Section 12: Adds prosecuting authority to the list of
entities that can be notified if a person is
discharged from a treatment program for noncompliance.
2:34:11 PM
MR. SKIDMORE reviewed Section 13 on page 9.
Section 13: Limits the amount of jail credit that can
be granted for time spent in a treatment program to
180 days.
MR. SKIDMORE advised members that the department does not want
to discourage people from obtaining pretrial treatment. However,
pretrial treatment should be limited, or it could create delays.

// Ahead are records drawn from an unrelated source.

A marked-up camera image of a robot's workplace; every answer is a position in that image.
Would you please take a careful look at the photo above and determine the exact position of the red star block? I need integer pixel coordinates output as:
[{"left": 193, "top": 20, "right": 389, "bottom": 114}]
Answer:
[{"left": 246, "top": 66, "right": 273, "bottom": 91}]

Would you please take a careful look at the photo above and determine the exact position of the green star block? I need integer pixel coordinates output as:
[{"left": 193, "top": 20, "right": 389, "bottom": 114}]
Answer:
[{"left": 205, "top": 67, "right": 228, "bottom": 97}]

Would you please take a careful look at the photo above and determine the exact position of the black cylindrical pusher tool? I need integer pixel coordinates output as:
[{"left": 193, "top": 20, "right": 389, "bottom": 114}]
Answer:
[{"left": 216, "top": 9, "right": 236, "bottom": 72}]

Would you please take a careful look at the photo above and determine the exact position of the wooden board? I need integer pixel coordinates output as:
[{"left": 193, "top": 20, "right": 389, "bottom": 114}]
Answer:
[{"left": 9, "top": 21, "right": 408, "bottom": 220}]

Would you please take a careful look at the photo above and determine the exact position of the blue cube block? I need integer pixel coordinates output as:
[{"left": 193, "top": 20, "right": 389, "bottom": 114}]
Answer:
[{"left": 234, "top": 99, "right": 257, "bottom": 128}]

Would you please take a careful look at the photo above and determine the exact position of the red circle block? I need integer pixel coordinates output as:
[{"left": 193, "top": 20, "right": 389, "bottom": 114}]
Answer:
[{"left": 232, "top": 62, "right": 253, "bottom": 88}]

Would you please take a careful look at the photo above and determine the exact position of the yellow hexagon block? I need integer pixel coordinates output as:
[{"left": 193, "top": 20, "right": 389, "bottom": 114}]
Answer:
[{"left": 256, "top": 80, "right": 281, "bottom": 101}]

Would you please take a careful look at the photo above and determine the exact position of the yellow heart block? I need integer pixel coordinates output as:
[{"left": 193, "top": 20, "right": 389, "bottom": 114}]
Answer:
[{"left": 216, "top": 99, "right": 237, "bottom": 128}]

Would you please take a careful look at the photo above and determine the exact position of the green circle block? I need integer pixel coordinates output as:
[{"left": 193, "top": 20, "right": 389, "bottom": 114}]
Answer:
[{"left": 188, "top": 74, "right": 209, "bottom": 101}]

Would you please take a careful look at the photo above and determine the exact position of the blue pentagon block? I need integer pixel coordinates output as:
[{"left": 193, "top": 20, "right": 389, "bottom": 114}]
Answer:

Most programs last six months or less, which is the reason 180
days was selected. Longer treatment programs should be pursued
once the underlying criminal offense is resolved, he said.
2:35:16 PM
SENATOR MICCICHE noted that Section 12 is not specific about the
type of treatment or if the treatment could include sex offender
treatment programs.
MR. SKIDMORE answered that treatment could include any type of
treatment program, but sex offender treatment programs generally
last longer than six months and are not typically used by
defendants in pretrial. Since those programs encourage people to
talk about their inappropriate behavior, most defense attorneys
would advise their clients not to admit anything prior to the
trial because it could potentially be used against them.
2:36:34 PM
CHAIR HUGHES related her understanding that this section does
not require the treatment to be residential treatment.
MR. SKIDMORE offered to further review AS 12.55.027, but his
impression was that it would need to be a residential treatment
program. The law has generally provided credit against a
sentence that involves some restriction on the defendant's
movement or other liberties. He offered to report his findings
to the committee.
2:37:42 PM
SENATOR MICCICHE asked whether the victim should be added to the
list of those notified.
MR. SKIDMORE said that he had not considered the matter, but he
did not initially see any problem in doing so. He said he was
unsure why victims were omitted. He offered to research it and
report back to the committee.
2:38:50 PM
MR. SKIDMORE, in response to an earlier question, referred to AS
12.55.027(a). He read, "reformation and rehabilitation of the
defendant if the court finds that the program places a
substantial restriction on the defendant's freedom of movement
and behavior and is consistent with this section." This language
implies that it would need to be some sort of residential
program, he said.
2:39:26 PM
MR. SKIDMORE reviewed Sections 14 and 15.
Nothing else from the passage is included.